Trikon Tanzwerkstatt war ein interdisziplinäres Tanz- und Musikprojekt zur Ausbildung trans- und interkultureller Kompetenzen bei Studierenden und Lehrenden in den Studienfächern Tanz und Musik. Das Zentrum für Zeitgenössischen Tanz und der FB Musikpädagogik-Musikwissenschaft der Hochschule für Musik und Tanz Köln starteten im Februar 2009 ein interdisziplinäres Tanz- und Musikprojekt zur Ausbildung trans- und interkultureller Kompetenzen bei Studierenden und Lehrenden in den Studienfächern Tanz und Musik, die Trikon Tanz- und Musikwerkstatt Köln.

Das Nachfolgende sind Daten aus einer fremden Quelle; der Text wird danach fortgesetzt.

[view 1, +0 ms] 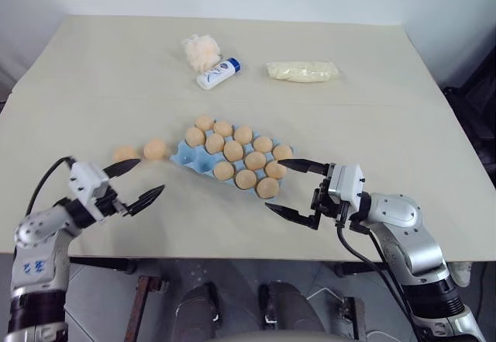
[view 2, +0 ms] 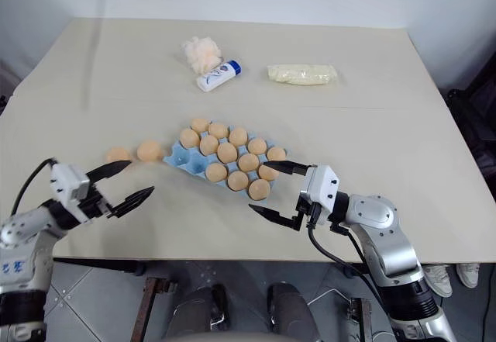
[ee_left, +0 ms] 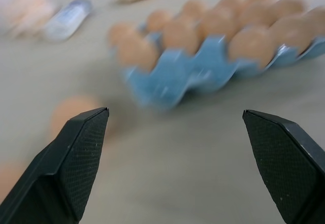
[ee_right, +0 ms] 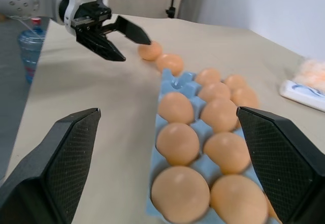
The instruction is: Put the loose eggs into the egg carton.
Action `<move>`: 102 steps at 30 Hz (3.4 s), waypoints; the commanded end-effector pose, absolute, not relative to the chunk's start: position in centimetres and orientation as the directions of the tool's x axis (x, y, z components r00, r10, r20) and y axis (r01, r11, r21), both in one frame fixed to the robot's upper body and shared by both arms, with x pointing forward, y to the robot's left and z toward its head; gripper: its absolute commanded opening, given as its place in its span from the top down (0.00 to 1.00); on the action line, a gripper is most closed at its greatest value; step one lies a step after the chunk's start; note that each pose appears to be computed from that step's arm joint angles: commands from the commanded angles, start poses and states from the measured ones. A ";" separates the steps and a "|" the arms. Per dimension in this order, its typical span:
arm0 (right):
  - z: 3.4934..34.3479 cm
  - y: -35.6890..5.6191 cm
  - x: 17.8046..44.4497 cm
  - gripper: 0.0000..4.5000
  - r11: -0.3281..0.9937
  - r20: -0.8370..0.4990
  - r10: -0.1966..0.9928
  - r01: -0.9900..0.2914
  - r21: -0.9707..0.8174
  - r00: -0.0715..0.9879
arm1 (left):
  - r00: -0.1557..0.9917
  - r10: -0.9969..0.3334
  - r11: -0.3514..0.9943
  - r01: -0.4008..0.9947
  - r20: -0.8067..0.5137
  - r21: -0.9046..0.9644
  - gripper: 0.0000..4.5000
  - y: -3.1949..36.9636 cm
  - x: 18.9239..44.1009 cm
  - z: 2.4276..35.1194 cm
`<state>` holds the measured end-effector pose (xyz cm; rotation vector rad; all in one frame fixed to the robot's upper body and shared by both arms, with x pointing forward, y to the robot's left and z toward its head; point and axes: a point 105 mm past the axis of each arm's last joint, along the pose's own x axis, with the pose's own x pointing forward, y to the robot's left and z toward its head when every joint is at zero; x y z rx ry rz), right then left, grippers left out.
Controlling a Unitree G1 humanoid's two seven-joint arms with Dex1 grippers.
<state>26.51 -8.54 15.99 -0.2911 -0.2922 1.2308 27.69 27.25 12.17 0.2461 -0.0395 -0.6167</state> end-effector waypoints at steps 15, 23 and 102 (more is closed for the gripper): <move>17.1 -7.9 26.9 0.00 0.245 0.090 0.969 -0.888 -0.389 0.228 | 0.985 -0.116 0.984 0.097 0.124 0.146 0.00 33.5 26.0 11.9; 17.0 -7.9 27.1 0.00 0.269 0.101 0.963 -0.883 -0.385 0.250 | 0.971 -0.195 0.976 0.179 0.136 0.121 0.00 31.5 32.7 13.7; 16.3 -9.5 27.1 0.00 0.343 0.087 0.938 -0.856 -0.387 0.336 | 0.931 -0.365 0.909 0.356 0.001 0.217 0.03 33.0 26.7 12.2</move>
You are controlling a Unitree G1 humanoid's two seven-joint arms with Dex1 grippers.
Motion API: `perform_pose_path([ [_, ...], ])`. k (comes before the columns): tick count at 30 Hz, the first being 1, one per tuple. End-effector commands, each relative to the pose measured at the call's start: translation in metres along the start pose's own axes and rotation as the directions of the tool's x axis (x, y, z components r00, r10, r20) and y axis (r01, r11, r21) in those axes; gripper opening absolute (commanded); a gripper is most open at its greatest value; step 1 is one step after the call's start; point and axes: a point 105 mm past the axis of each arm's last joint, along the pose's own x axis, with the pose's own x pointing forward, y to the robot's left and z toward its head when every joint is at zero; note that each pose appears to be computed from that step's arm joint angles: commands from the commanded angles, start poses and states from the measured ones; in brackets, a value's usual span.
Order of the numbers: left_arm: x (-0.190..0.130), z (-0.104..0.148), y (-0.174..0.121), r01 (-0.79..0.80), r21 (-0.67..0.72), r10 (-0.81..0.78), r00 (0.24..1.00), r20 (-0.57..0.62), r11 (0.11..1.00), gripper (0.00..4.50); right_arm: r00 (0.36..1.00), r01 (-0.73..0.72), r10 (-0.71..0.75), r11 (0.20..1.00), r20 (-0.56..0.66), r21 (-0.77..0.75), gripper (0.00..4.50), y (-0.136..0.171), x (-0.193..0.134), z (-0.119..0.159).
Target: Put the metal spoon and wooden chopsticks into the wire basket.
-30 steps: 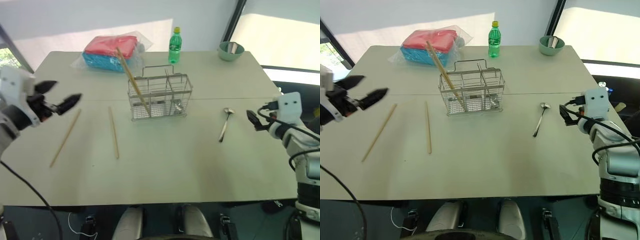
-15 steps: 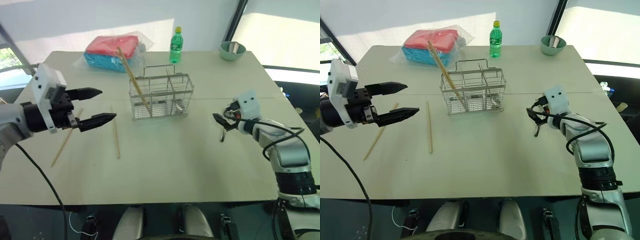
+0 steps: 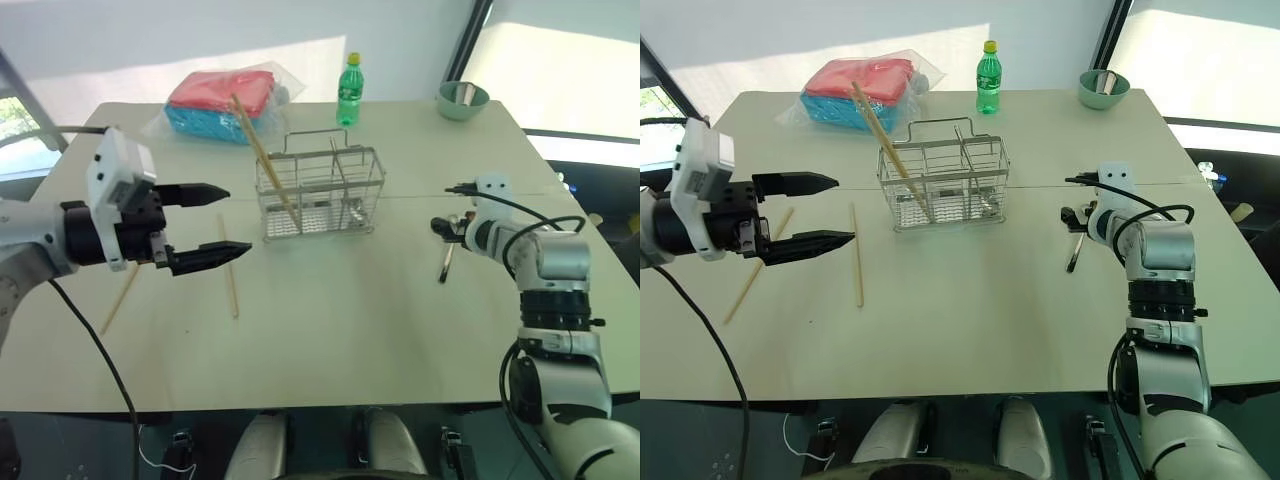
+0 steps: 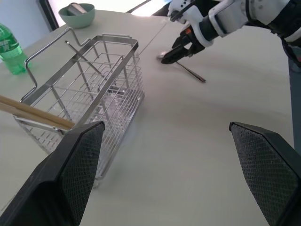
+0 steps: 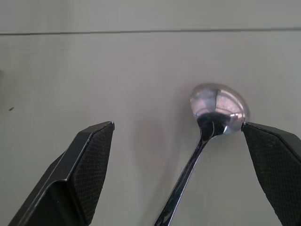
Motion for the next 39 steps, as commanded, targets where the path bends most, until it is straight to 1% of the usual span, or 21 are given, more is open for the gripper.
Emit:
perform_pose_path([
  [1, -0.001, 0.011, -0.004, 0.021, 0.034, -0.021, 1.0, 0.013, 0.999, 4.48, 1.0, 0.026, -0.025, 0.997, -0.015, 0.078, 4.5, -0.002, -0.002, 0.009],
  [6, 0.001, 0.01, -0.012, 0.082, 0.022, -0.081, 0.997, -0.004, 0.996, 4.48, 0.996, 0.066, -0.059, 0.991, -0.059, 0.12, 4.5, -0.002, 0.004, 0.003],
  [12, 0.001, 0.012, -0.023, 0.159, 0.012, -0.159, 0.987, -0.019, 0.987, 4.48, 0.997, 0.066, -0.061, 0.99, -0.043, 0.123, 4.5, 0.003, 0.016, 0.005],
  [15, 0.001, 0.014, -0.021, 0.154, 0.019, -0.154, 0.988, -0.021, 0.988, 4.5, 0.998, 0.058, -0.055, 0.988, -0.029, 0.144, 3.64, 0.005, 0.022, 0.004],
  [16, 0.001, 0.015, -0.021, 0.151, 0.022, -0.151, 0.988, -0.02, 0.988, 4.5, 0.999, 0.052, -0.049, 0.988, -0.023, 0.148, 3.23, 0.006, 0.023, 0.004],
  [22, 0.002, 0.019, -0.018, 0.138, 0.031, -0.137, 0.99, -0.014, 0.99, 4.5, 0.999, 0.038, -0.038, 0.988, -0.007, 0.151, 0.03, 0.008, 0.027, 0.001],
  [29, 0.003, 0.023, -0.013, 0.12, 0.039, -0.12, 0.993, -0.006, 0.992, 4.5, 0.998, 0.061, -0.063, 0.992, 0.014, 0.109, 0.03, 0.003, 0.026, 0.002],
  [32, 0.003, 0.023, -0.009, 0.101, 0.042, -0.101, 0.995, 0.001, 0.994, 4.5, 0.99, 0.079, -0.083, 0.996, 0.114, 0.044, 0.03, -0.004, 0.018, 0.019],
  [33, 0.003, 0.024, -0.008, 0.093, 0.042, -0.093, 0.996, 0.006, 0.995, 4.5, 0.977, 0.086, -0.087, 0.996, 0.194, 0.017, 0.03, -0.005, 0.011, 0.034],
  [34, 0.003, 0.024, -0.007, 0.086, 0.042, -0.086, 0.996, 0.011, 0.995, 4.5, 0.958, 0.088, -0.082, 0.996, 0.275, -0.008, 0.03, -0.005, 0.004, 0.049],
  [35, 0.002, 0.025, -0.005, 0.077, 0.04, -0.078, 0.997, 0.017, 0.996, 4.5, 0.925, 0.083, -0.067, 0.996, 0.374, -0.027, 0.03, -0.003, -0.008, 0.067],
  [36, 0.001, 0.025, -0.004, 0.072, 0.039, -0.073, 0.997, 0.021, 0.997, 4.5, 0.898, 0.079, -0.054, 0.996, 0.436, -0.039, 0.03, 0.0, -0.016, 0.079],
  [38, 0.001, 0.026, 0.0, 0.052, 0.043, -0.054, 0.998, 0.031, 0.998, 4.5, 0.792, 0.025, 0.02, 0.998, 0.61, -0.066, 0.03, 0.018, -0.046, 0.114],
  [39, 0.0, 0.026, 0.002, 0.038, 0.046, -0.04, 0.999, 0.035, 0.998, 4.5, 0.721, -0.013, 0.077, 0.995, 0.688, -0.098, 0.03, 0.032, -0.064, 0.13],
])
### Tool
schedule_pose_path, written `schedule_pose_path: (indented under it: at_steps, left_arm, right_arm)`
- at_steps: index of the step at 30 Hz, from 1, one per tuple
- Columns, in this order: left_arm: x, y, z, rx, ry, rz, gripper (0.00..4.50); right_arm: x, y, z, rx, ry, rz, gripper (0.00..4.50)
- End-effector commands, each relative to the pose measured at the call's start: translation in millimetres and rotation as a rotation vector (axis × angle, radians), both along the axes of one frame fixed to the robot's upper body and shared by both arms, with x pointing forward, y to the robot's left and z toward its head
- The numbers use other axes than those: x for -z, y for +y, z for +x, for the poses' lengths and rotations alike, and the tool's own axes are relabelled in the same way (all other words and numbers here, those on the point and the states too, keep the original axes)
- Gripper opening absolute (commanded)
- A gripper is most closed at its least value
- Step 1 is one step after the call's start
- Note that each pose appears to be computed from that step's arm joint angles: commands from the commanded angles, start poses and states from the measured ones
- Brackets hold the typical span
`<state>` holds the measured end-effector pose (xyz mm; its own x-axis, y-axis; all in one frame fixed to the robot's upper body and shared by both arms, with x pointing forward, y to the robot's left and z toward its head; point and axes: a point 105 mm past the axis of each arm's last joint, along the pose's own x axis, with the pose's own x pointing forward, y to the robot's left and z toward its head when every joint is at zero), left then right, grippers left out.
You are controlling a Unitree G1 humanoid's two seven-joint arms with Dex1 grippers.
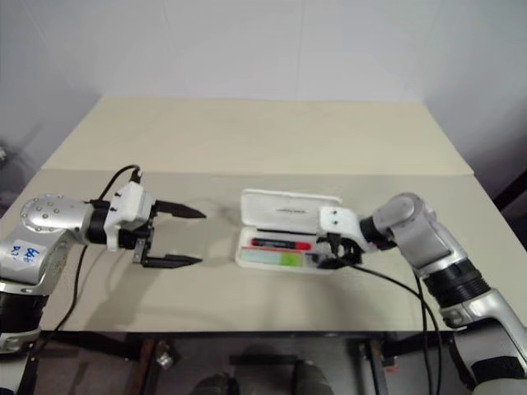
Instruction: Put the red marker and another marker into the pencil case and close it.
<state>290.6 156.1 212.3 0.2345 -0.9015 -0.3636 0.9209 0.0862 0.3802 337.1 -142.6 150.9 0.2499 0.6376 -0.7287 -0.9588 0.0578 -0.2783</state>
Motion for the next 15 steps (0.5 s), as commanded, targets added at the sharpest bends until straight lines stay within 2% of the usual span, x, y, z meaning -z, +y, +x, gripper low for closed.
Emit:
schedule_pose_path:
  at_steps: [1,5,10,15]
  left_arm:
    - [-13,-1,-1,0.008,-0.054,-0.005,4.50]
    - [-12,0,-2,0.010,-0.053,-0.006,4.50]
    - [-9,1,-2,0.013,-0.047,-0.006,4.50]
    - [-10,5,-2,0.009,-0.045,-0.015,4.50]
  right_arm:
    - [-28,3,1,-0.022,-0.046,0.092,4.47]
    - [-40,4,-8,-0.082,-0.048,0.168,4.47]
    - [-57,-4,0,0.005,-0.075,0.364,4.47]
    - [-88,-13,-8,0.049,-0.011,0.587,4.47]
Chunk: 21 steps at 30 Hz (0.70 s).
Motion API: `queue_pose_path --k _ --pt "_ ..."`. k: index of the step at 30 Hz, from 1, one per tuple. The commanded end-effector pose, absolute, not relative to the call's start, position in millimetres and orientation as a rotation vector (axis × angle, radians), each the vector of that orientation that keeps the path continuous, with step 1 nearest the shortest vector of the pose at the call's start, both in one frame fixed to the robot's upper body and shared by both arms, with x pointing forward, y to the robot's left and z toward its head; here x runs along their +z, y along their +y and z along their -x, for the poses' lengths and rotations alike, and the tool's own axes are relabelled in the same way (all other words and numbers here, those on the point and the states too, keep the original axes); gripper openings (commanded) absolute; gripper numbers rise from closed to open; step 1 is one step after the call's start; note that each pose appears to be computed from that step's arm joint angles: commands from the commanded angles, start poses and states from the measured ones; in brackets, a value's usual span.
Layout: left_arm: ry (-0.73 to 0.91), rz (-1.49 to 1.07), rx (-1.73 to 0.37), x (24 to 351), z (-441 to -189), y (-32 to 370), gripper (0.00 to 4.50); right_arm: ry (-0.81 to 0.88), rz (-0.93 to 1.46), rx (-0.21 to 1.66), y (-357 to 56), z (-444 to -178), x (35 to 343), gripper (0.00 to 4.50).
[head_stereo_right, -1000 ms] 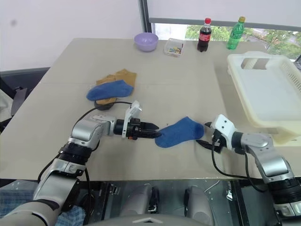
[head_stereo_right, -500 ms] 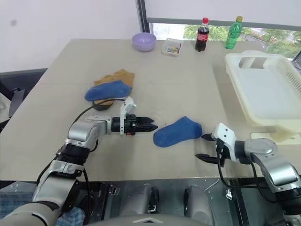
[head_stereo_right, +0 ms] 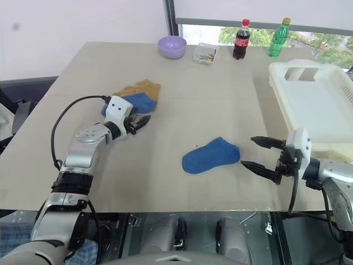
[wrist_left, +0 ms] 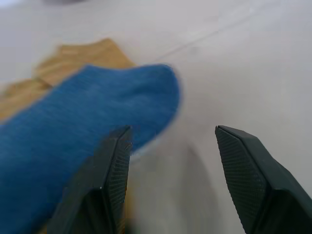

Neben Interdisziplinarität und fachbereichsübergreifender Zusammenarbeit bot die Tanzwerkstatt Studierenden die Möglichkeit der Begegnung und Arbeit mit professionellen Künstler*innen aus drei ethnisch und kulturell verschiedenen Regionen der Welt. Das Projekt umfasste künstlerische, pädagogische und wissenschaftliche Elemente. Es zielte darauf, die Entwicklung der Studierenden in persönlicher, tanztechnischer, tanzmusikalischer und kommunikativer Hinsicht durch strukturierte, kulturübergreifende Erfahrungserweiterung, Interaktionen und Wissensvermittlung zu befördern. Die Tanzwerkstatt führte Künstler*innen aus Deutschland, Südindien und Westafrika zusammen, um ein Bühnenprojekt zu realisieren (Shifting Grounds, chor. Ltg.: Vera Sander) und mit Studierenden zu arbeiten (Workshops, Seminare, Projektarbeit).

Alle eingeladenen Künstler*innen vertraten zeitgenössische Tanz- und Musikkonzeptionen, mit einer Rückbindung an traditionelle Ansätze und Vokabulare des Kulturraums, dem sie jeweils entstammen. In der vorlesungsfreien Zeit fanden u.a. sechs Workshops „Tanz“ mit Projektkünstler*innen als Lehrende statt, die auch Studierenden anderer Hochschulen offen standen. Die Studierenden erhielten hier Gelegenheit, ausgewählte Techniken und Bewegungsvokabulare klassischer und zeitgenössischer Stile aus Indien und Westafrika kennenzulernen und erhielten Einblicke in Musik- und Tanzphilosophien dieser Kulturräume.